Like Lambs – Br. Luke Ditewig

Br. Luke Ditewig

Matthew 18:12-14

Who is more important? We compare power and privilege, background, connection, skill and status. Earlier in the chapter for today’s Gospel reading, Jesus’ disciples asked: “Who is the greatest in the kingdom of heaven?”[i] What’s the top which then defines the whole, including us? We wrestle for rank and worry about worth.

Jesus “called a child, whom he put among them, and said ‘Truly I tell you, unless you change and become like children, you will never enter the kingdom of heaven.”[ii] Become like children. Change your perspective. Rather than seeking power, skill, and status, acknowledge your need. Ask for help. Let yourself be helped and held. Relish wonder and love without embarrassment. Experiment, imagine, and playfully discover new ways of being. Gaze, dance, build, and fly. Become like children.

Who is more important? Each one. “Welcome one such child in my name, and you welcome me,” says Jesus. Woe to any who would “put a stumbling block before one of these little ones,” Jesus warns. “Take care that you do not despise one of these little ones.”[iii]

God does not want one to be lost. If a shepherd would leave ninety-nine sheep to go find one that went astray, God will much more seek out and save the lost. God seeks, finds, and rejoices in each one. God is generous, inclusive, wildly passionate to save.

I imagine us with those early disciples nodding yes. God is generous even radically. We can acknowledge that truth and appreciate it. Reading this text, I hear a pause and cringe sensing Jesus looking straight into you and me, waiting to see that we get it. Whom does God seek out, find, and rejoice over? Who is a lost sheep? All of us, including you and me. Jesus leaves the ninety-nine for you. Jesus loves you.

More than believing or knowing this wild, passionate truth, Jesus invites us to feel and live it. One way to prepare for Christ coming as a child at Christmas is to pray more as a beloved child, as a little one whom God seeks and delights to find, to hold, to love. As adults, this may be a challenging grace, especially those of us so focused on leading and caring for others. Though it may seem self-centered, this is self-honoring, becoming humble like children in receiving love.
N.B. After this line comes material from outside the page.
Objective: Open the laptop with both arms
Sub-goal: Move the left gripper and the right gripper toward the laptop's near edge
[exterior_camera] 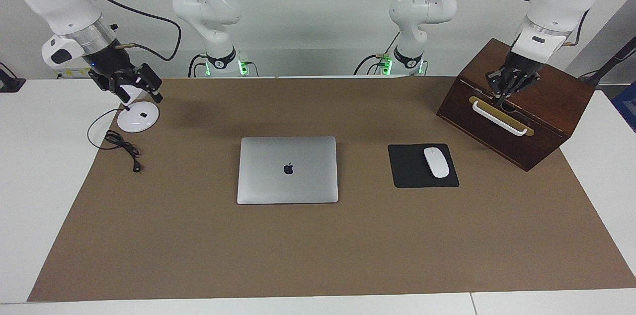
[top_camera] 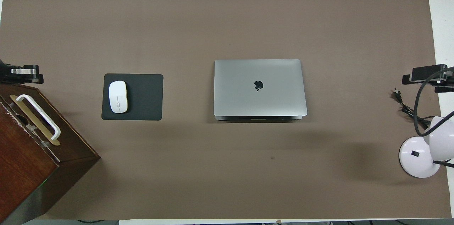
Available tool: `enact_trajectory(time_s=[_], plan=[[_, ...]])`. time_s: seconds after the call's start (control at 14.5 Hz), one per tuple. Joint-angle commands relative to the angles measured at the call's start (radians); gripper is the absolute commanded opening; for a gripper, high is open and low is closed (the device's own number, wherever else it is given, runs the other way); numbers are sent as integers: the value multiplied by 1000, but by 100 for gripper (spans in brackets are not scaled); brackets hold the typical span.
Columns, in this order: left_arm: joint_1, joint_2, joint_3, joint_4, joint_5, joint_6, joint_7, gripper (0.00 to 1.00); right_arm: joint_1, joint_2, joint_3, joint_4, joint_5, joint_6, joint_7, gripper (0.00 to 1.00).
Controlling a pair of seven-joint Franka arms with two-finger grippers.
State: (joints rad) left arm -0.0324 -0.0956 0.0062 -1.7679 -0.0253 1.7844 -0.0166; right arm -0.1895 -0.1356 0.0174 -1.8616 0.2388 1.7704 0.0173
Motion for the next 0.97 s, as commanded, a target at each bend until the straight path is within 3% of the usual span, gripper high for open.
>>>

Let me suggest a few ways to pray. Pray with the Good Shepherd and see yourself as a lamb. Read or recite the Psalm 23 slowly. Write or say Psalm 23 in your own words, similarly brief or much longer. What have been green pastures and still waters for you? How has God provided for and restored you? How have you sensed God with you in dark valleys? Pray tonight’s parable of the shepherd leaving ninety-nine in search of the one. What’s your experience of being lost and of being found? Another way is to draw a picture from either of these.

I particularly suggest praying with an image of Jesus and a lamb. This more readily takes us from head to heart. Find an image and spend time gazing at it.[iv] Imagine yourself as the lamb whom Jesus finds, whom Jesus holds. Pay attention to what you feel and what you hear. With this image, speak to Jesus, whatever comes to you. Then take a step further, what does Jesus feel looking at and holding you? Listen to Jesus’ voice.

This can be hard. Be gentle with yourself. Sometimes, including when gazing at a picture of Jesus and a lamb, we see ourselves only as the shepherd, helper, protector, and provider and not as the lamb, the one in need, held, loved. Perhaps because this because of the roles we live, or we don’t feel worthy. Where do you see yourself in the picture? Where is Jesus?

Along with the image or without it, pray with your body through touch and shape. Say “Jesus loves me” while hugging yourself. Remain there. Feel it. Childlike, let Jesus hold you. Images and movement can help break through our adult and word-oriented perception. If tears come, welcome them as a gift.

God does not want a little one to be lost. God searches, finds, rejoices, loves. No matter what you’ve done or not done, where you’re from or what you do, God loves you. No matter your wrongs, your hurts, or how you’ve gone astray, you are fully worthy. God seeks you with love.

God looks at each person this way. Jesus says pay attention to children. Pay attention to those who seem little, last, least, and lost. Pay special attention to these. Who is insignificant to you? Whom have you been overlooking? They, too, are beloved children of God held in love. Pray for them. Reach out, acknowledge, bless, befriend and help those who seem little, last, and lost.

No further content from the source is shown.